THE EXPERIENCE DURING THE PRICE SPIKES OF 1995/96 AND THEREAFTER
Of particular importance is the experience during the last few years and especially during 1995-96, the period of high world market prices of basic foodstuffs. Taking the two years prior to 1995 as a benchmark, the increase in the cereal import bills in 1995/96-1996/97 amounted to 49 percent for the two groups of countries taken together. Nearly all of this increase (47 percent) was due to increases in the per unit cost of imported cereals as volumes changed only marginally.
As the world price has returned to more normal levels since the 1997/98 marketing year, have the cereal import bills also improved since then? The answer to this question is yes but only moderately (Figure 3). What is worrisome is that, although lower than the 1995/96 peak, cereal import bills are now at a much higher plateau than they were prior to 1995.
Figure 3: Evolution of cereal import bills
Further analysis of the data comparing the most recent marketing years with the pre-Uruguay Round situation, it shows that that cereal imports in volume terms increased by 17 percent only. During the same period, the cost of the imported cereals increased by some 36 percent. In other words, out of the total increase of the cereal import bill of the LDCs and NFIDCs between these two periods, about half is due to volume increase and the other half is due to an increase in the per unit cost of cereal imports. In fact, the per unit cost of cereal imports has increased between 1993/94-94/95 to 1996/97-97/98 from $143/tonne to $166/tonne, despite the decline in world market prices of basic foodstuffs. Further factoring the per unit cost component, it is found that the increase in the cost of the cereal import bills of LDCs and NFIDCs during this period is party due to volume increases (roughly 23 percent) and partly due to nominal price increases (roughly 18 percent), leaving close to 60 percent of the total increase due to the drastic change in the financial terms of imports (Figure 4).

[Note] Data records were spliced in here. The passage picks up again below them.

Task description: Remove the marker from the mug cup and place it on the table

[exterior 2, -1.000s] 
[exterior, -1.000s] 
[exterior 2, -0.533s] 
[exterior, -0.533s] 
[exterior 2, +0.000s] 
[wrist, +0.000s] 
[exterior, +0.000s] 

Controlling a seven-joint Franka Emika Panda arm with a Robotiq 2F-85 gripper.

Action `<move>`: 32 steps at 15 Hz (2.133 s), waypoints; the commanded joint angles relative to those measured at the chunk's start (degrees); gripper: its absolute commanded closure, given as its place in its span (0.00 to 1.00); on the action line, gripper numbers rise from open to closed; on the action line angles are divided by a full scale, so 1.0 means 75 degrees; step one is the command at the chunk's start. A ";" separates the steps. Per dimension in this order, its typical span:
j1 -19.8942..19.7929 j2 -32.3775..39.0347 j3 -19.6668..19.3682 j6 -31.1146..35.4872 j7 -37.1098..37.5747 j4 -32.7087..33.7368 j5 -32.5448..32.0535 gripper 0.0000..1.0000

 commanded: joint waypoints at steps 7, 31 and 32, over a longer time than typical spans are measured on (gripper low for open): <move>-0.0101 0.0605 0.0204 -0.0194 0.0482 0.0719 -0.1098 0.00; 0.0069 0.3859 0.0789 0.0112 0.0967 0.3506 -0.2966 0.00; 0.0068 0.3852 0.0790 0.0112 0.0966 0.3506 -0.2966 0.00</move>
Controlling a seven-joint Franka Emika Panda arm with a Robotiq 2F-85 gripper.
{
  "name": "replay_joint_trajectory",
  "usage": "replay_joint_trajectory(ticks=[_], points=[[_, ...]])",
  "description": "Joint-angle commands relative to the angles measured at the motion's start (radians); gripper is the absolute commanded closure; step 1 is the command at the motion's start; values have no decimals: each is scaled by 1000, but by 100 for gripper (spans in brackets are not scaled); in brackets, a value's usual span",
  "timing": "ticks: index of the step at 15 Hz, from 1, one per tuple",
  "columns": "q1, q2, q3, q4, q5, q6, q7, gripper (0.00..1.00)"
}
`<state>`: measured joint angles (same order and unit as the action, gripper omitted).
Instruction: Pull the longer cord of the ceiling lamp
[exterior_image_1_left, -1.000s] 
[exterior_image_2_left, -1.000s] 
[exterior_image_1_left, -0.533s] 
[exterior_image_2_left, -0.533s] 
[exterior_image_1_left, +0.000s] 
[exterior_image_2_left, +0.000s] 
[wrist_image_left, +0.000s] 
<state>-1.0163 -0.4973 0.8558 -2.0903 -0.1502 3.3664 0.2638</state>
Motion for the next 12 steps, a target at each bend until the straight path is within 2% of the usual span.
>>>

One of the main reasons for the continued higher food import bill is that the contribution of concessional imports which played a major role in the past in meeting the cereal import needs of these countries has substantially diminished in recent years.
The implications of both of these trends, although largely anticipated in the context of the new policy environment under the Uruguay Round, is that a much greater volume of cereals is now imported under commercial terms.